*Problem details*. Take the line with "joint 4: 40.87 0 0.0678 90" and every line after it in the data. Transcribe them exactly, through the last.

*Supplied information*.
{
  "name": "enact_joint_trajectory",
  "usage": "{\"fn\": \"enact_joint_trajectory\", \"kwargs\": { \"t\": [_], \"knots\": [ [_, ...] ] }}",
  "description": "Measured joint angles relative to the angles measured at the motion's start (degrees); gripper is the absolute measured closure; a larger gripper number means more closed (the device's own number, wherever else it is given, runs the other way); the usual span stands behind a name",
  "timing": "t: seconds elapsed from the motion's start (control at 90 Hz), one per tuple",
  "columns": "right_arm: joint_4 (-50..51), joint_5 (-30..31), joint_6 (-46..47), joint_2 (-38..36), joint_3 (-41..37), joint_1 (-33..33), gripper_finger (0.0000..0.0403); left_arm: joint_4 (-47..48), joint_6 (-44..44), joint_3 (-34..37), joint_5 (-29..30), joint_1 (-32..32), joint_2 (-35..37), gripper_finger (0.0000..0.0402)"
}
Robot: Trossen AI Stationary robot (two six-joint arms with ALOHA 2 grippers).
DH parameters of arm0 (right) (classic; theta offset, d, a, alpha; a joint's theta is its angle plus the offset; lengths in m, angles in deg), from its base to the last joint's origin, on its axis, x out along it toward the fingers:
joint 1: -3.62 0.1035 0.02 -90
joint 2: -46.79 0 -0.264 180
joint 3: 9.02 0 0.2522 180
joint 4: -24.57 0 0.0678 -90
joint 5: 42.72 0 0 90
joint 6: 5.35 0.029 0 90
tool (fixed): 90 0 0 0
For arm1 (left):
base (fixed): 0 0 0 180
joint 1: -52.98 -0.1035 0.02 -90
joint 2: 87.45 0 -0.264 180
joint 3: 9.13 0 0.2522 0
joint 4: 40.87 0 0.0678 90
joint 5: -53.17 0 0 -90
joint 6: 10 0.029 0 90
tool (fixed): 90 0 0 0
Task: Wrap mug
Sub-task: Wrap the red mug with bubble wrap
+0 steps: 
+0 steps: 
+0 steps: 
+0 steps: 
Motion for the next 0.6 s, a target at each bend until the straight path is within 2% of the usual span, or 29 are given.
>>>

*Answer space*.
joint 4: 40.87 0 0.0678 90
joint 5: -53.17 0 0 -90
joint 6: 10 0.029 0 90
tool (fixed): 90 0 0 0
Task: Wrap mug
Sub-task: Wrap the red mug with bubble wrap
+0 steps: 
+0 steps: 
+0 steps: 
+0 steps: 
Motion for the next 0.6 s, a target at each bend until the straight path is within 2% of the usual span, or 29 are given.
>>>

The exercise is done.